The earliest integrated circuits were a happy accident. They were constructed not to save money, but to save weight, and permit the Apollo Guidance Computer to control an inertial guidance systemfor a spacecraft. The first integrated circuit logic gates cost nearly $50 (in 1960 dollars, when an engineer earned $10,000/year) WD passport essential SE (750GB/1TB) .

To everyone's surprise, by the time the circuits were mass-produced, they had become the least-expensive method of constructing digital logic. Improvements in this technology have driven all subsequent improvements in cost.

With the rise of integrated circuits, reducing the absolute number of chips used represented another way to save costs WD passport elite(250GB/320GB) .

The goal of a designer is not just to make the simplest circuit, but to keep the component count down. Sometimes this results in slightly more complicated designs with respect to the underlying digital logic but nevertheless reduces the number of components, board size, and even power consumption WD passport elite(500GB/640GB) .

For example, in some logic families, NAND gates are the simplest digital gate to build. All other logical operations can be implemented by NAND gates. If a circuit already required a single NAND gate, and a single chip normally carried four NAND gates, then the remaining gates could be used to implement other logical operations like logical and WD passport studio for Mac(320GB/500GB) .

This could eliminate the need for a separate chip containing those different types of gates.

The "reliability" of a logic gate describes its mean time between failure (MTBF). Digital machines often have millions of logic gates. Also, most digital machines are "optimized" to reduce their cost. The result is that often, the failure of a single logic gate will cause a digital machine to stop working WD passport studio for Mac(500GB/640GB) .

Digital machines first became useful when the MTBF for a switch got above a few hundred hours. Even so, many of these machines had complex, well-rehearsed repair procedures, and would be nonfunctional for hours because a tube burned-out, or a moth got stuck in a relay WD Elements series(250GB/320GB) .

Modern transistorized integrated circuit logic gates have MTBFs greater than 82 billion hours (8.2×1010) hours, and need them because they have so many logic gates.

Fanout describes how many logic inputs can be controlled by a single logic output without exceeding the current ratings of the gateWD Elements SE(500GB/640GB) .

The minimum practical fanout is about five. Modern electronic logic using CMOS transistors for switches have fanouts near fifty, and can sometimes go much higher.

The "switching speed" describes how many times per second an inverter (an electronic representation of a "logical not" function) can change from true to false and back WD Elements SE(750GB/1TB) .

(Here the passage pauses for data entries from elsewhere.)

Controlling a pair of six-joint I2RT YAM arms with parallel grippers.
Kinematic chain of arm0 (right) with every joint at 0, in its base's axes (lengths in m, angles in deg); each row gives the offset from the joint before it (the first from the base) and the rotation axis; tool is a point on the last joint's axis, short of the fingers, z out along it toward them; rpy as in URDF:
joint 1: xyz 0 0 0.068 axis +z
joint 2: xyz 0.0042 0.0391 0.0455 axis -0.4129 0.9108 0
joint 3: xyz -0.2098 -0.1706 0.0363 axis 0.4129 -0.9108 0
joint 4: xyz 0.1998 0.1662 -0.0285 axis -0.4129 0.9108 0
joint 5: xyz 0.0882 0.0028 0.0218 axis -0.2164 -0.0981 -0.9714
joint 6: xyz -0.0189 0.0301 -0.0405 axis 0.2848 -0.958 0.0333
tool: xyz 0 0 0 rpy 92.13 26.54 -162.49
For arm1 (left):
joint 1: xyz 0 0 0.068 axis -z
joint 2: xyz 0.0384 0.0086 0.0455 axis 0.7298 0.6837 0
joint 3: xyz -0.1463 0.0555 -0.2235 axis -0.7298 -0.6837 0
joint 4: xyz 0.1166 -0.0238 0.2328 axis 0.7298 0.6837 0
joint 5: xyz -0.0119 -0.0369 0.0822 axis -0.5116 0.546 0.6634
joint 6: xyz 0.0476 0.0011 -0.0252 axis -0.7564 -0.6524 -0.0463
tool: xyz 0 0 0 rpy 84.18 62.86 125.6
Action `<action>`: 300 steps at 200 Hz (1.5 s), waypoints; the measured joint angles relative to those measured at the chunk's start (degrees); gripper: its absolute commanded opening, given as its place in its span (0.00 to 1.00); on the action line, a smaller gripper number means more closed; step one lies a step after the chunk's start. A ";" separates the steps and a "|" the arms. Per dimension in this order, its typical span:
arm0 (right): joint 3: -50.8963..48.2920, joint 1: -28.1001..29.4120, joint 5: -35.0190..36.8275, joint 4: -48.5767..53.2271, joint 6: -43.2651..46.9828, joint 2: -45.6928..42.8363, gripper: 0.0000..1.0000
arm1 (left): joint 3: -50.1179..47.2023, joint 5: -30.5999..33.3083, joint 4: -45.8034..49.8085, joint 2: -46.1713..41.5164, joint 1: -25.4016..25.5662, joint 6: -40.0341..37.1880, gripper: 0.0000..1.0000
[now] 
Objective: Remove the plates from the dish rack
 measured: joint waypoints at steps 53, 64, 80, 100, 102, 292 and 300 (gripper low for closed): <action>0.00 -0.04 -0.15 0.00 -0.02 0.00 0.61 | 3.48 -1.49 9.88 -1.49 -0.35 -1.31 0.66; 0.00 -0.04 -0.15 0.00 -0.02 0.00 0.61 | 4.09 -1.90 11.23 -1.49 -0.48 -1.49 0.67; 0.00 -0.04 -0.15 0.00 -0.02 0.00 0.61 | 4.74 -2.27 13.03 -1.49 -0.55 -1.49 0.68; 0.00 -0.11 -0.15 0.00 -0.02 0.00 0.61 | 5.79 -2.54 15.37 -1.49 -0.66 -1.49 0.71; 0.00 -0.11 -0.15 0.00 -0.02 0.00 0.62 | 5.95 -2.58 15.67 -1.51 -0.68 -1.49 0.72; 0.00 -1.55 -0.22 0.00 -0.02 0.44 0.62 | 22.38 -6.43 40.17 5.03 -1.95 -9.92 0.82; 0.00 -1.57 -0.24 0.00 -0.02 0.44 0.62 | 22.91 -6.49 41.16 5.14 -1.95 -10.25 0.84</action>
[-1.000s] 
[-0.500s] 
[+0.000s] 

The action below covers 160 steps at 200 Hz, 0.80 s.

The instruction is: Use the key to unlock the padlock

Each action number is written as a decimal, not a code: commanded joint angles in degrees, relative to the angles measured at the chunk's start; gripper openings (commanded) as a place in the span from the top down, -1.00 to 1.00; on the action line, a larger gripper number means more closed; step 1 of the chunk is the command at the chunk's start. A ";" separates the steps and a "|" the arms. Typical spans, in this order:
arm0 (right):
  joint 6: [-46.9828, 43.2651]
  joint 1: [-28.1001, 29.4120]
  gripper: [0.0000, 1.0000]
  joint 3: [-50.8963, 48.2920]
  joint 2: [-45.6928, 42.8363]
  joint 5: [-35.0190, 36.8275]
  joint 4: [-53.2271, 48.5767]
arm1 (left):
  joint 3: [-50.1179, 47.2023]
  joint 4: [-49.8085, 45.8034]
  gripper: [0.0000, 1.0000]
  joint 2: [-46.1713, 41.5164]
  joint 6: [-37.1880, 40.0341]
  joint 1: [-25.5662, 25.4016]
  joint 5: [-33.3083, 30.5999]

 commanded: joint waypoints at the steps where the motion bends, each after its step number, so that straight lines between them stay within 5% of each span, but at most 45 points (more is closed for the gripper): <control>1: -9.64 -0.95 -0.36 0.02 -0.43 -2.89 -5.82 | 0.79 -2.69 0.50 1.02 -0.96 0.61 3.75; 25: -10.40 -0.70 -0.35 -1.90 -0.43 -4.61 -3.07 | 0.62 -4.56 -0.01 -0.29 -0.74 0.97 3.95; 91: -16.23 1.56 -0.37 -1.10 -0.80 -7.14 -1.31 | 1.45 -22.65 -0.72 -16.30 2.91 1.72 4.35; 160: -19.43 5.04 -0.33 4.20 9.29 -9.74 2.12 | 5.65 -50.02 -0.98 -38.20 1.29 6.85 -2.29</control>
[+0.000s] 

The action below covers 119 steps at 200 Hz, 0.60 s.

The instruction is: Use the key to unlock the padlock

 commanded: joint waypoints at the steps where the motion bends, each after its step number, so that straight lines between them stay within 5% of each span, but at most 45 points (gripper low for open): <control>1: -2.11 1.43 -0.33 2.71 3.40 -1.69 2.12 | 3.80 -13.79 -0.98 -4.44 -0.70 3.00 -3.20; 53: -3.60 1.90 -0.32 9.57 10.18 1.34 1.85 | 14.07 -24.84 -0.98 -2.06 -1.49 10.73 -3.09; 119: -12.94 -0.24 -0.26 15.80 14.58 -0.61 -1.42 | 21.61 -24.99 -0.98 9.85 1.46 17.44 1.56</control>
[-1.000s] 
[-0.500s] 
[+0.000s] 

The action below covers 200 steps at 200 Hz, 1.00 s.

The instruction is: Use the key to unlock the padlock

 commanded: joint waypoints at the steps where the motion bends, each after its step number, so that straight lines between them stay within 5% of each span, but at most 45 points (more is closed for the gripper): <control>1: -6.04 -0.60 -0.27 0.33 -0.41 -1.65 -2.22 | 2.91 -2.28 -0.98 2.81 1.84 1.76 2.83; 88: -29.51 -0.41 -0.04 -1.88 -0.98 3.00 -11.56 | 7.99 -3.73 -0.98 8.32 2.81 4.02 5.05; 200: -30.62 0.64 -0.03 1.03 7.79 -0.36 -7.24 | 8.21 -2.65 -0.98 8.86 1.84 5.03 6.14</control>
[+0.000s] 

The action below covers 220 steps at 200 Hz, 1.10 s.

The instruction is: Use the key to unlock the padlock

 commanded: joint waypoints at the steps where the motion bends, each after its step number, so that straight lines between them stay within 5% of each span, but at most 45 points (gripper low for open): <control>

Faster logic can accomplish more operations in less time. Digital logic first became useful when switching speeds got above fifty hertz, because that was faster than a team of humans operating mechanical calculators. Modern electronic digital logic routinely switches at five gigahertz (5×109 hertz), and some laboratory systems switch at more than a terahertz (1×1012 hertz) WD Elements desktop(500GB/640GB) .

Logic families

Design started with relays. Relay logic was relatively inexpensive and reliable, but slow. Occasionally a mechanical failure would occur. Fanouts were typically about ten, limited by the resistance of the coils and arcing on the contacts from high voltages.

Later, vacuum tubes were used WD Elements desktop(750GB/1TB) .

These were very fast, but generated heat, and were unreliable because the filaments would burn out. Fanouts were typically five to seven, limited by the heating from the tubes' current. In the 1950s, special "computer tubes" were developed with filaments that omitted volatile elements like silicon. These ran for hundreds of thousands of hours WD Elements desktop(1.5 TB/2TB) .

The first semiconductor logic family was resistor-transistor logic. This was a thousand times more reliable than tubes, ran cooler, and used less power, but had a very low fan-in of three. Diode-transistor logic improved the fanout up to about seven, and reduced the power WD passport essential SE (750GB/1TB)--USB 3.0) .

Some DTL designs used two power-supplies with alternating layers of NPN and PNP transistors to increase the fanout.

Transistor transistor logic (TTL) was a great improvement over these. In early devices, fanout improved to ten, and later variations reliably achieved twenty. TTL was also fast, with some variations achieving switching times as low as twenty nanoseconds. TTL is still used in some designs WD passport essential (500GB/640GB) .

Emitter coupled logic is very fast but uses a lot of power. It was extensively used for high-performance computers made up of many medium-scale components ( such as the Illiac IV).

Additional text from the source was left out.